## [Prompt]
Lines to be reproduced exactly: the one that holds "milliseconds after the" and all those after it through the end of the data. Include no others.

START Data

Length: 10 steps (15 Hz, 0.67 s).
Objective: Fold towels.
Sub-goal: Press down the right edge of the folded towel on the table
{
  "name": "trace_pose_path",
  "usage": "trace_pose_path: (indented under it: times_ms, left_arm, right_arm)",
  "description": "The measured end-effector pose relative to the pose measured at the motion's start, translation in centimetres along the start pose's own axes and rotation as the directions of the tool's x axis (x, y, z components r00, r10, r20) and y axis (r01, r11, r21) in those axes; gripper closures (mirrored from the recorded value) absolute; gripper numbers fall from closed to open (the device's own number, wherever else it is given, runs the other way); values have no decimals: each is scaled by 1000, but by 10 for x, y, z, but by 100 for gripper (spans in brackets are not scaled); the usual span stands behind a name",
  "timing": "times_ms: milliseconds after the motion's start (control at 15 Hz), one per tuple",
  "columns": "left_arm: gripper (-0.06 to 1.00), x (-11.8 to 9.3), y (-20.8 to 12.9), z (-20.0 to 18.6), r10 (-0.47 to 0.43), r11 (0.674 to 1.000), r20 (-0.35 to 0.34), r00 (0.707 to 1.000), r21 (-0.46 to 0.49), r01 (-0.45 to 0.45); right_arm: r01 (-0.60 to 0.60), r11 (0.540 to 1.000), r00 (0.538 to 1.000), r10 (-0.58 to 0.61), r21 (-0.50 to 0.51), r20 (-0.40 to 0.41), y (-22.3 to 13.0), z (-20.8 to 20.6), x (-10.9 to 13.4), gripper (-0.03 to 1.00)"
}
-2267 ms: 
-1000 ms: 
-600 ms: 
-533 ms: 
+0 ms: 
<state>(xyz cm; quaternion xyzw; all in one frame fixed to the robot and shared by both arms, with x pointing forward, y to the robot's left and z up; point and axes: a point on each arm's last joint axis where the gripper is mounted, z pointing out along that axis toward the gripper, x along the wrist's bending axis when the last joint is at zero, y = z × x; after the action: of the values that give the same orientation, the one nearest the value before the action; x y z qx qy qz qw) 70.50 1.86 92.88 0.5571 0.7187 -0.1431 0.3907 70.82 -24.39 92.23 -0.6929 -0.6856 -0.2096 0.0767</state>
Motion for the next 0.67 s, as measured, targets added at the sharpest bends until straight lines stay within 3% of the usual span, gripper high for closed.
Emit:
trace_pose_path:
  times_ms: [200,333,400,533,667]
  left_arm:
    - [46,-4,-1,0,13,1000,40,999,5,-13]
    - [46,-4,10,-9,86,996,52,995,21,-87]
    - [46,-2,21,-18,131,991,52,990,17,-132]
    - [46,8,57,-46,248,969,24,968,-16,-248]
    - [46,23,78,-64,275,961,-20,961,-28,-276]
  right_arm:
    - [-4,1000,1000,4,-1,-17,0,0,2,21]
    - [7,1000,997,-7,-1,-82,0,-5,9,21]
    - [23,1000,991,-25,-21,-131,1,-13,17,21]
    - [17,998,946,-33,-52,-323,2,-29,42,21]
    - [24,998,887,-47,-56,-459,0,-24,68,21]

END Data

## [Answer to the exercise]
  "timing": "times_ms: milliseconds after the motion's start (control at 15 Hz), one per tuple",
  "columns": "left_arm: gripper (-0.06 to 1.00), x (-11.8 to 9.3), y (-20.8 to 12.9), z (-20.0 to 18.6), r10 (-0.47 to 0.43), r11 (0.674 to 1.000), r20 (-0.35 to 0.34), r00 (0.707 to 1.000), r21 (-0.46 to 0.49), r01 (-0.45 to 0.45); right_arm: r01 (-0.60 to 0.60), r11 (0.540 to 1.000), r00 (0.538 to 1.000), r10 (-0.58 to 0.61), r21 (-0.50 to 0.51), r20 (-0.40 to 0.41), y (-22.3 to 13.0), z (-20.8 to 20.6), x (-10.9 to 13.4), gripper (-0.03 to 1.00)"
}
-2267 ms: 
-1000 ms: 
-600 ms: 
-533 ms: 
+0 ms: 
<state>(xyz cm; quaternion xyzw; all in one frame fixed to the robot and shared by both arms, with x pointing forward, y to the robot's left and z up; point and axes: a point on each arm's last joint axis where the gripper is mounted, z pointing out along that axis toward the gripper, x along the wrist's bending axis when the last joint is at zero, y = z × x; after the action: of the values that give the same orientation, the one nearest the value before the action; x y z qx qy qz qw) 70.50 1.86 92.88 0.5571 0.7187 -0.1431 0.3907 70.82 -24.39 92.23 -0.6929 -0.6856 -0.2096 0.0767</state>
Motion for the next 0.67 s, as measured, targets added at the sharpest bends until straight lines stay within 3% of the usual span, gripper high for closed.
Emit:
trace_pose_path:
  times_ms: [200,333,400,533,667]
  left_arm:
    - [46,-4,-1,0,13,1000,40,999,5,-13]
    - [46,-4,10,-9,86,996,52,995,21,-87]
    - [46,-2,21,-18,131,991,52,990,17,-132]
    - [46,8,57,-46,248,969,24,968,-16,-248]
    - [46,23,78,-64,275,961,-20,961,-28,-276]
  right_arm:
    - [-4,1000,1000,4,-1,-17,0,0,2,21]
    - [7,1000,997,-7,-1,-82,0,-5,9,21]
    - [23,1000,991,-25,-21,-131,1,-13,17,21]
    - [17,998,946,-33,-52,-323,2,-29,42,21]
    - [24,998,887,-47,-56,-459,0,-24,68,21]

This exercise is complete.